• _How to complete this task_
All of the records below are to be given again word for word, with the pictures removed.

= = = = =

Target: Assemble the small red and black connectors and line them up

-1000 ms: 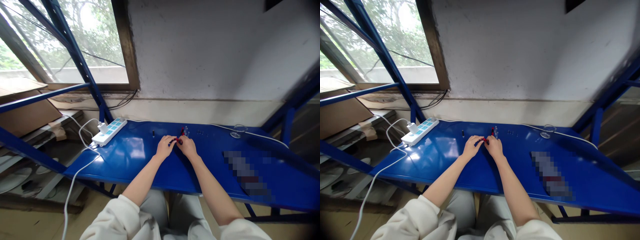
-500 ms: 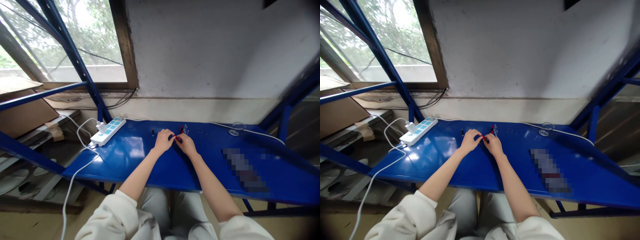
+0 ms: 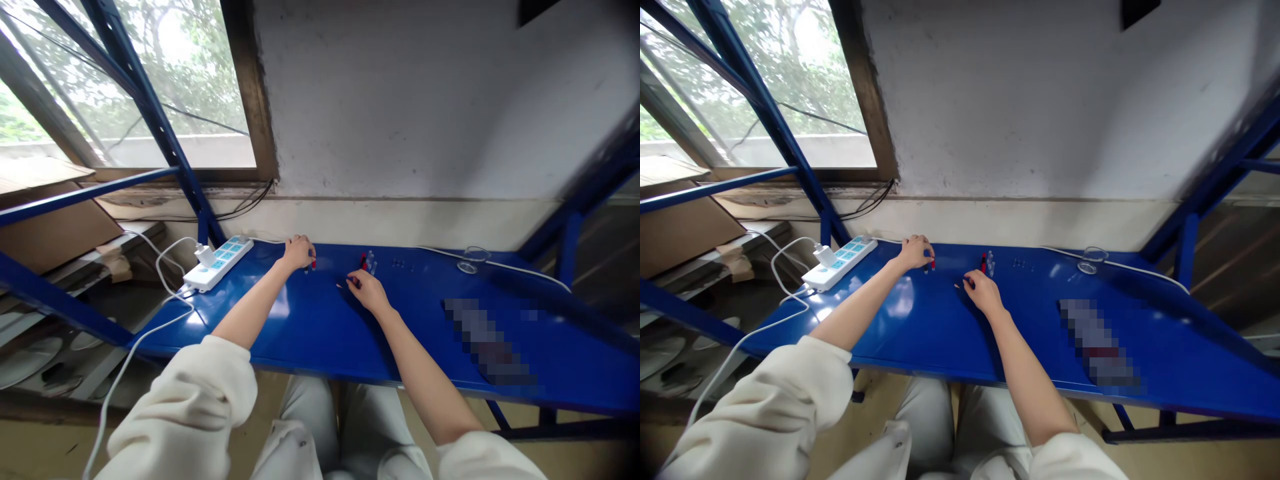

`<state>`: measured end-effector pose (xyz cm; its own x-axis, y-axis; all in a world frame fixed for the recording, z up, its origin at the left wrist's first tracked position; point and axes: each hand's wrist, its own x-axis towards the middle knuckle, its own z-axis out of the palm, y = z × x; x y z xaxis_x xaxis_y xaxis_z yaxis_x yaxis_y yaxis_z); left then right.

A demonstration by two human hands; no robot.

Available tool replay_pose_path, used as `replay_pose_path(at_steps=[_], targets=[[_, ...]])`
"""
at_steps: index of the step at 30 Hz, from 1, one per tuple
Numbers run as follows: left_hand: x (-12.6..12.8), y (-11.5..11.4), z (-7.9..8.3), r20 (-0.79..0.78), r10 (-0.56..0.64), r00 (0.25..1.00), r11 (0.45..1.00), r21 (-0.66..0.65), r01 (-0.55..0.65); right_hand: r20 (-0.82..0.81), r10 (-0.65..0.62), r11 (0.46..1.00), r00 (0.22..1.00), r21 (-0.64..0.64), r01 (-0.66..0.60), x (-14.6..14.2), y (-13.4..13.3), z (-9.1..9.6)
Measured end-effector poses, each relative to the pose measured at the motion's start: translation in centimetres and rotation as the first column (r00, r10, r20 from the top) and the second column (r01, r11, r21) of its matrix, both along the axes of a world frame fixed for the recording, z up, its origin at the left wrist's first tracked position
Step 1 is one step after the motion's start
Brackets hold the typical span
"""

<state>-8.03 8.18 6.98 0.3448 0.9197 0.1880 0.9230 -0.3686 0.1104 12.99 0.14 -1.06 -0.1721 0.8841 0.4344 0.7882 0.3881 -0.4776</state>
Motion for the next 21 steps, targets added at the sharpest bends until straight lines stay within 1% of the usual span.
replay_pose_path(at_steps=[3,5,11,16,21], targets=[[-0.35,0.02,-0.92,0.001,0.036,0.999,0.999,-0.007,-0.036,-0.004,0.008,1.000,1.000,-0.011,-0.008,-0.02,-0.06,0.11],[-0.53,0.01,-1.18,0.013,0.045,0.999,0.999,-0.003,-0.045,-0.003,0.013,1.000,1.000,-0.014,-0.013,-0.02,-0.08,0.17],[-0.59,-0.05,-0.98,0.011,0.051,0.999,0.999,-0.013,-0.051,-0.014,0.010,1.000,1.000,0.001,-0.010,-0.06,-0.03,0.13],[-0.45,-0.14,-0.88,0.012,0.022,1.000,1.000,-0.017,-0.022,-0.016,0.008,1.000,1.000,0.002,-0.008,-0.09,0.04,0.00],[-0.52,-0.10,-0.98,-0.001,0.019,1.000,1.000,-0.018,-0.019,-0.016,0.000,1.000,1.000,-0.016,0.000,-0.17,-0.06,0.30]])
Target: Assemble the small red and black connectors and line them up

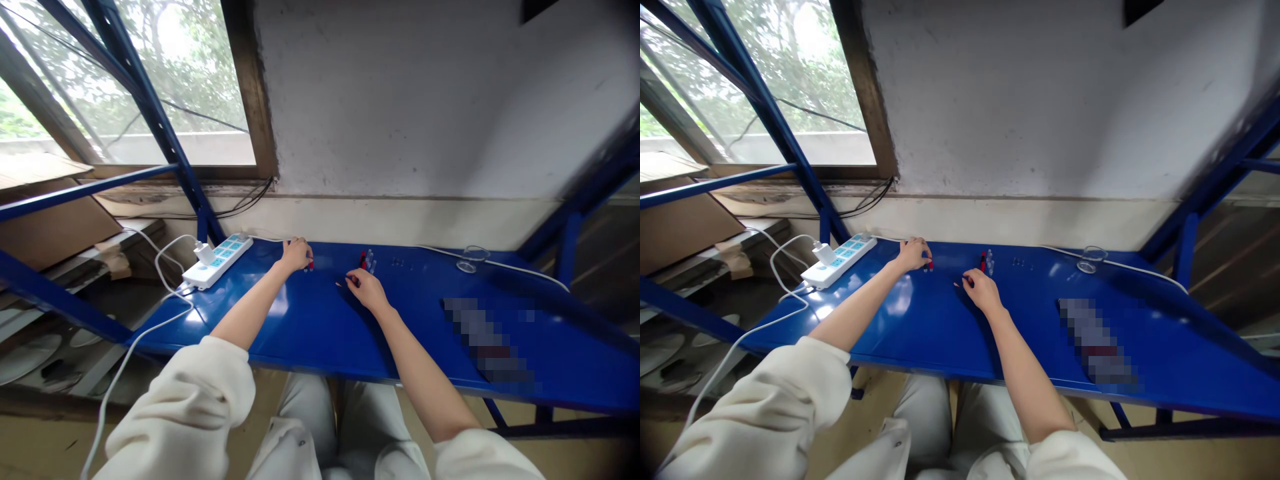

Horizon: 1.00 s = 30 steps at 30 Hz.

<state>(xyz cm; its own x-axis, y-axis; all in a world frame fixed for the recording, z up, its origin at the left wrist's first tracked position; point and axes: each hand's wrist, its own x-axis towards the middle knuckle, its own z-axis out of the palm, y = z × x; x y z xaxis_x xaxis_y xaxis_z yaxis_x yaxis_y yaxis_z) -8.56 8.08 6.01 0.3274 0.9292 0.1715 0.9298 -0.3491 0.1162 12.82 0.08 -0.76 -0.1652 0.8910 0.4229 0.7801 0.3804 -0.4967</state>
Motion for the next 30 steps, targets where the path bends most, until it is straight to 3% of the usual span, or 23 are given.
replay_pose_path(at_steps=[25,28,30], targets=[[0.1,0.0,-0.1,0.007,0.034,0.999,0.998,-0.045,-0.034,0.005,-0.038,0.997,0.999,0.066,0.037,0.0,-0.3,0.6],[0.1,-0.3,0.2,-0.013,0.035,0.999,0.997,-0.068,-0.036,-0.021,-0.108,0.988,0.994,0.109,0.109,0.1,-0.9,1.3],[0.3,-0.8,0.6,-0.011,0.042,0.999,0.998,-0.047,-0.043,-0.053,-0.217,0.964,0.975,0.145,0.222,0.3,-1.2,1.8]])
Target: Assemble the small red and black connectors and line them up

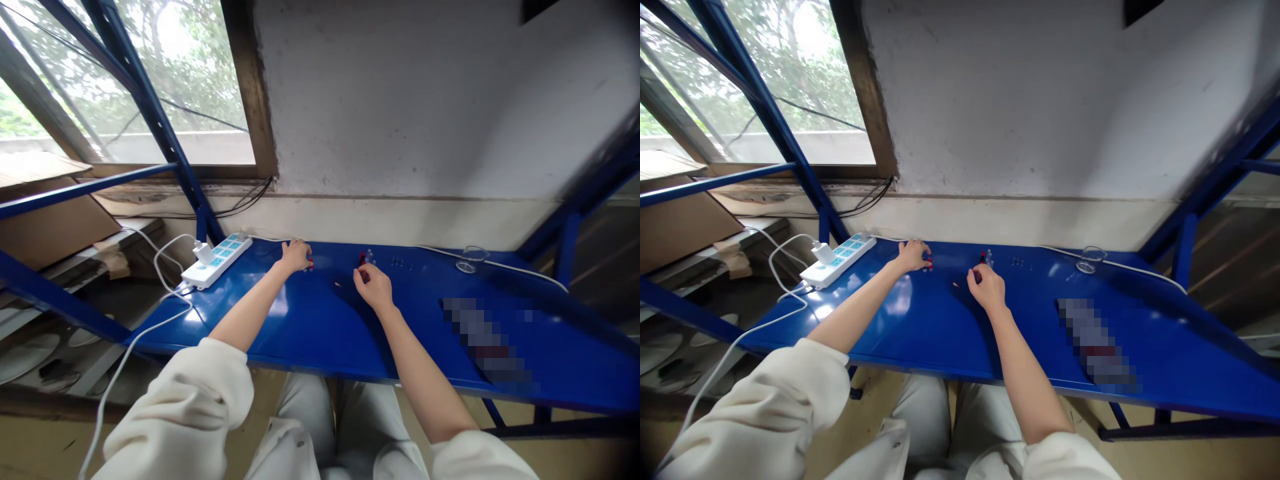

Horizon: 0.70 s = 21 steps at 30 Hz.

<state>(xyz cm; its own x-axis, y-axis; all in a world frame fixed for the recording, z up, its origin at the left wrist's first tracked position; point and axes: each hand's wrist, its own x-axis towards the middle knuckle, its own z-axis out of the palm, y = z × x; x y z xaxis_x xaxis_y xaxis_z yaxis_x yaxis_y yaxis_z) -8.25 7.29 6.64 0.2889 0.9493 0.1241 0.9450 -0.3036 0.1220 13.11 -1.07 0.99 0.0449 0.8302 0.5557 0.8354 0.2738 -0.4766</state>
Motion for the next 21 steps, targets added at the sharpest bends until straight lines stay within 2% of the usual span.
replay_pose_path(at_steps=[3,6,9,12,15,18,21], targets=[[1.3,-1.5,0.5,0.094,-0.052,0.994,0.984,0.172,0.036,-0.038,-0.194,0.981,0.980,-0.014,0.193,0.7,0.0,0.4],[3.7,-3.6,0.0,0.217,-0.216,0.952,0.937,0.320,0.140,-0.003,-0.284,0.943,0.959,-0.182,0.279,1.4,0.5,0.4],[6.5,-5.5,-2.1,0.235,-0.327,0.915,0.924,0.280,0.259,0.096,-0.301,0.892,0.949,-0.323,0.316,1.8,0.8,0.2],[8.7,-6.4,-4.6,0.248,-0.301,0.921,0.948,0.181,0.262,0.176,-0.312,0.862,0.934,-0.362,0.356,1.8,0.9,-0.1],[10.1,-6.2,-6.5,0.209,-0.271,0.940,0.959,0.142,0.245,0.214,-0.329,0.851,0.920,-0.355,0.387,1.8,1.0,-0.6],[11.0,-5.5,-7.4,0.158,-0.231,0.960,0.968,0.133,0.211,0.233,-0.335,0.852,0.913,-0.339,0.399,2.0,1.2,-1.1],[11.7,-4.9,-7.4,0.106,-0.208,0.972,0.972,0.133,0.194,0.239,-0.330,0.853,0.913,-0.338,0.397,2.2,1.5,-1.5]])
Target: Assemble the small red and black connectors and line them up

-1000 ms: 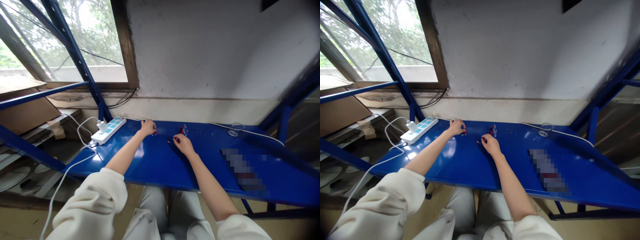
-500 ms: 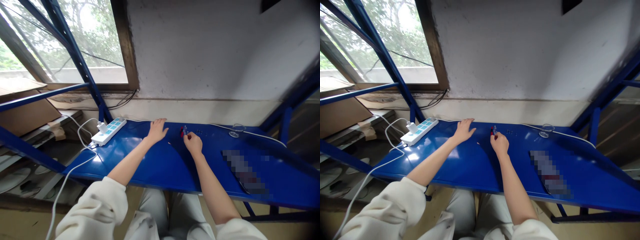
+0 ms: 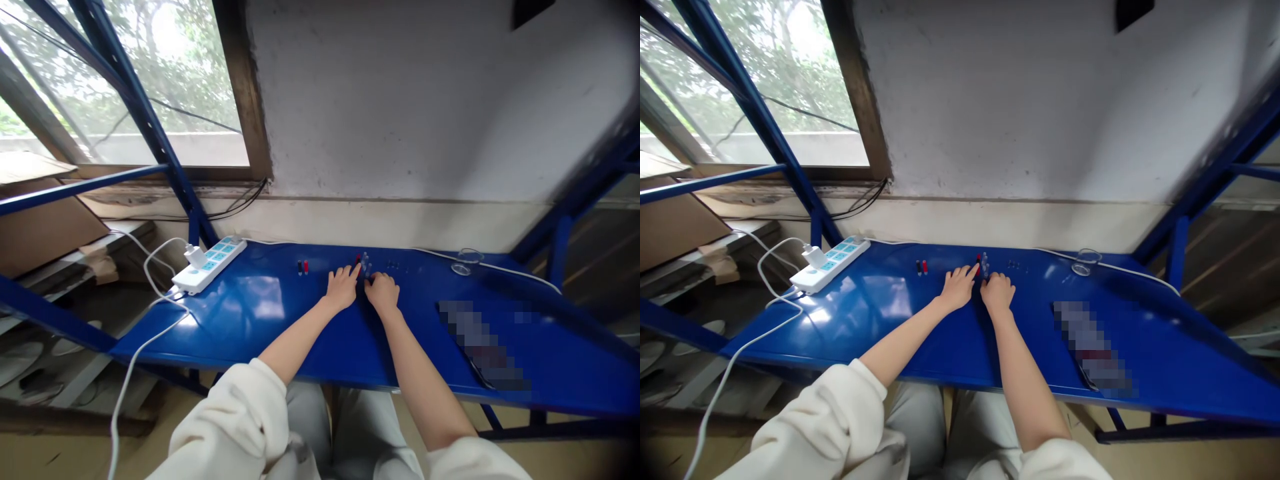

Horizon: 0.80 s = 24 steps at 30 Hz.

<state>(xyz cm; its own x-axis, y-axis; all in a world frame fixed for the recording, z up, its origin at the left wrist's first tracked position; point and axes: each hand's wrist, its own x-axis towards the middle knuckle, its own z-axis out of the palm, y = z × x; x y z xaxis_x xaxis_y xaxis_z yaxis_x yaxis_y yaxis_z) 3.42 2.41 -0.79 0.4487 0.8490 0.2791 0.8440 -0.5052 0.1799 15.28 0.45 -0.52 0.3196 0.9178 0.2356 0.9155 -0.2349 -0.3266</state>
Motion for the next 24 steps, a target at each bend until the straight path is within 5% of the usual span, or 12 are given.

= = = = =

• _Solution for this problem_
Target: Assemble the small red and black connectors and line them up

-1000 ms: 
-500 ms: 
+0 ms: 

`<state>`: measured end-effector pose (xyz cm; its own x-axis, y-axis; all in a world frame fixed for the recording, z up, its origin at the left wrist's first tracked position; point and axes: each hand's wrist, its own x-axis towards the middle knuckle, its own z-axis out of the palm, y = z × x; x y z xaxis_x xaxis_y xaxis_z yaxis_x yaxis_y yaxis_z); left then right.

A demonstration by two human hands; no robot.

Available tool replay_pose_path, used as `replay_pose_path(at_steps=[_], targets=[[_, ...]])`
"""
at_steps: index of the step at 30 Hz, from 1, one per tuple
Numbers run as follows: left_hand: x (-12.6..12.8), y (-11.5..11.4), z (-7.9..8.3), r20 (-0.79..0.78), r10 (-0.56..0.64), r00 (0.25..1.00), r11 (0.45..1.00), r21 (-0.66..0.65), r01 (-0.55..0.65); right_hand: r20 (-0.82..0.81), r10 (-0.65..0.62), r11 (0.46..1.00), r00 (0.22..1.00), r21 (-0.64..0.64), r01 (-0.66..0.60), x (-14.6..14.2), y (-13.4..13.3), z (-9.1..9.6)
Measured end-effector poses, each relative to the pose measured at the motion's start: translation in centimetres and rotation as the first column (r00, r10, r20 from the top) and the second column (r01, r11, r21) of its matrix, both along the axes of a world frame fixed for the recording, z up, its origin at the left wrist's first tracked position
Step 1 is one step after the motion's start
Brackets hold the typical span
"""

<state>-8.03 8.18 6.98 0.3448 0.9197 0.1880 0.9230 -0.3686 0.1104 12.99 0.14 -1.06 -0.1721 0.8841 0.4344 0.7882 0.3881 -0.4776</state>
Motion for the next 21 steps, targets added at the sharpest bends until straight lines stay within 1% of the usual span.
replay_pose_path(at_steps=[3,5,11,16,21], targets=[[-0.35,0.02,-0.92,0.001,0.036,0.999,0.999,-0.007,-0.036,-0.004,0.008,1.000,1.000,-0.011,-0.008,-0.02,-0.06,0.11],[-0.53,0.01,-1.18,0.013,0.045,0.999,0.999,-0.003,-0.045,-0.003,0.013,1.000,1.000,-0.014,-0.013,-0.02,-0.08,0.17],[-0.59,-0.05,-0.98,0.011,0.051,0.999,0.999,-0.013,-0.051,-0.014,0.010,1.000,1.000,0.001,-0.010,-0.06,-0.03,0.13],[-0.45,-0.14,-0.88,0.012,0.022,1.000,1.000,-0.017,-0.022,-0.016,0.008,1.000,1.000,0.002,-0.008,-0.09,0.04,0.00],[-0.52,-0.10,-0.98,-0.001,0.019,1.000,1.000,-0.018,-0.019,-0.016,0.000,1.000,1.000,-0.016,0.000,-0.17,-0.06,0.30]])
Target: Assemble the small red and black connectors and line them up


Horizon: 1.00 s = 30 steps at 30 Hz.

<state>(xyz cm; its own x-axis, y-axis; all in a world frame fixed for the recording, z up, its origin at the left wrist's first tracked position; point and axes: each hand's wrist, its own x-axis towards the middle knuckle, its own z-axis out of the palm, y = z × x; x y z xaxis_x xaxis_y xaxis_z yaxis_x yaxis_y yaxis_z) -8.56 8.08 6.01 0.3274 0.9292 0.1715 0.9298 -0.3491 0.1162 12.82 0.08 -0.76 -0.1652 0.8910 0.4229 0.7801 0.3804 -0.4967</state>
Motion for the next 30 steps, targets where the path bends most, until it is straight to 3% of the usual span, or 23 are given.
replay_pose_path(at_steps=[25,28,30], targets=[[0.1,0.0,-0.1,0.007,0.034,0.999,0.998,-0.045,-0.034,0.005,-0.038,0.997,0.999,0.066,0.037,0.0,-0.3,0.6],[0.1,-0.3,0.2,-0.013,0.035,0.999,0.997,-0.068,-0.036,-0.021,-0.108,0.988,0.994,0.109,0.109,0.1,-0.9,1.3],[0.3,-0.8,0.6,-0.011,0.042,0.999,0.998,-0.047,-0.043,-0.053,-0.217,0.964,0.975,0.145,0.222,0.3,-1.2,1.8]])
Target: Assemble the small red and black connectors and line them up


Horizon: 0.70 s = 21 steps at 30 Hz.

<state>(xyz cm; its own x-axis, y-axis; all in a world frame fixed for the recording, z up, its origin at the left wrist's first tracked position; point and axes: each hand's wrist, its own x-axis towards the middle knuckle, its own z-axis out of the palm, y = z × x; x y z xaxis_x xaxis_y xaxis_z yaxis_x yaxis_y yaxis_z) -8.25 7.29 6.64 0.2889 0.9493 0.1241 0.9450 -0.3036 0.1220 13.11 -1.07 0.99 0.0449 0.8302 0.5557 0.8354 0.2738 -0.4766</state>
Motion for the next 21 steps, targets added at the sharpest bends until straight lines stay within 2% of the usual span.
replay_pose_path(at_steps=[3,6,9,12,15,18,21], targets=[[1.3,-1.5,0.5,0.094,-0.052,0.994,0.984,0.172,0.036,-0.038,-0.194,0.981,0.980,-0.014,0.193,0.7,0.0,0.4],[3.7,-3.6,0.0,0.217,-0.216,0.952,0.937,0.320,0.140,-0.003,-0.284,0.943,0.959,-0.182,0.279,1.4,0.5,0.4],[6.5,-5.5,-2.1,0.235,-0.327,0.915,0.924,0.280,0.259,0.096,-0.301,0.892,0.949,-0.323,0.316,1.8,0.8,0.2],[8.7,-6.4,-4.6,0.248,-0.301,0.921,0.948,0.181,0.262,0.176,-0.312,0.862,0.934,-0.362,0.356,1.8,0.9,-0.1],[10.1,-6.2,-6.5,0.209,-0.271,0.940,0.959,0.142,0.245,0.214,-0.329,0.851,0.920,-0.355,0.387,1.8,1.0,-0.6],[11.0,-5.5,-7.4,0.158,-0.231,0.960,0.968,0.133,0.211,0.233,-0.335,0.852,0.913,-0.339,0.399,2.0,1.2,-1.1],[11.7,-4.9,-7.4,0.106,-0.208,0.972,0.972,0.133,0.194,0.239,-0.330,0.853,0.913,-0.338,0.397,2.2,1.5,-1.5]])
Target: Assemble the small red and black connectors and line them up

-1000 ms: 
-500 ms: 
+0 ms: 

Horizon: 0.80 s = 24 steps at 30 Hz.

<state>(xyz cm; its own x-axis, y-axis; all in a world frame fixed for the recording, z up, its origin at the left wrist's first tracked position; point and axes: each hand's wrist, its own x-axis towards the middle knuckle, its own z-axis out of the palm, y = z × x; x y z xaxis_x xaxis_y xaxis_z yaxis_x yaxis_y yaxis_z) 3.42 2.41 -0.79 0.4487 0.8490 0.2791 0.8440 -0.5052 0.1799 15.28 0.45 -0.52 0.3196 0.9178 0.2356 0.9155 -0.2349 -0.3266</state>
Motion for the next 24 steps, a target at each bend until the straight path is within 5% of the usual span, or 12 are given.

This exercise is now fully answered.